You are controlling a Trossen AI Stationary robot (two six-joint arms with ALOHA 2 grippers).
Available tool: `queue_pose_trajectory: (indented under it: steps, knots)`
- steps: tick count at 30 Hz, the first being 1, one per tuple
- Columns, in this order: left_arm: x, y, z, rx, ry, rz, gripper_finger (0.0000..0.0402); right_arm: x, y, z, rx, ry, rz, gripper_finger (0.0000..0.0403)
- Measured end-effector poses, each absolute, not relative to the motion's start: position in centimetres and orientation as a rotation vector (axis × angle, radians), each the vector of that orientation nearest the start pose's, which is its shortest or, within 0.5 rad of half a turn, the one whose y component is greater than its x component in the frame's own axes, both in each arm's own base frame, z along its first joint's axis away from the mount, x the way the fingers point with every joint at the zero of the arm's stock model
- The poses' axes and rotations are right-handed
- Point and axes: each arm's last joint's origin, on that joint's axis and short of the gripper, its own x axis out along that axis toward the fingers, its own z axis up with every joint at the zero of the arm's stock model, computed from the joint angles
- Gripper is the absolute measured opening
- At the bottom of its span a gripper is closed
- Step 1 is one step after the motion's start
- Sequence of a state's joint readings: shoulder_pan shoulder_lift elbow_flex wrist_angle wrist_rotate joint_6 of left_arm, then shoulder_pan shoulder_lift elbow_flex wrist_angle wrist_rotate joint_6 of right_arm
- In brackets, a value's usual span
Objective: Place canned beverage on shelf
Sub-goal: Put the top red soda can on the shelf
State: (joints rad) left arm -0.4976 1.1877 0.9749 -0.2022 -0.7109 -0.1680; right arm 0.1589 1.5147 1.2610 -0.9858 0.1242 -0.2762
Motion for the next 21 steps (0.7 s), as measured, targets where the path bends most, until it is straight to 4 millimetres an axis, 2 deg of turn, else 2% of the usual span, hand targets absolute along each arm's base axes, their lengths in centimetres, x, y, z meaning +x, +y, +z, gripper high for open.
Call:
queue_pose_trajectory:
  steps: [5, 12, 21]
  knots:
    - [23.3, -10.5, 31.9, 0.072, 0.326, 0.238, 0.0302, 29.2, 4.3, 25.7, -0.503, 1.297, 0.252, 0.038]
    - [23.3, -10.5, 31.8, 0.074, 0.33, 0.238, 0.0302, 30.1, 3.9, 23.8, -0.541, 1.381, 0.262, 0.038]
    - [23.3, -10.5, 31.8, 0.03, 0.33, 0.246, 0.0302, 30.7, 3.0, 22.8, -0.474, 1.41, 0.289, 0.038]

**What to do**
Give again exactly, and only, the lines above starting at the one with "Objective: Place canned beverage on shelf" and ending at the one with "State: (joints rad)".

**Answer below**
Objective: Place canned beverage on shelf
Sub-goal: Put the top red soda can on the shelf
State: (joints rad) left arm -0.4976 1.1877 0.9749 -0.2022 -0.7109 -0.1680; right arm 0.1589 1.5147 1.2610 -0.9858 0.1242 -0.2762

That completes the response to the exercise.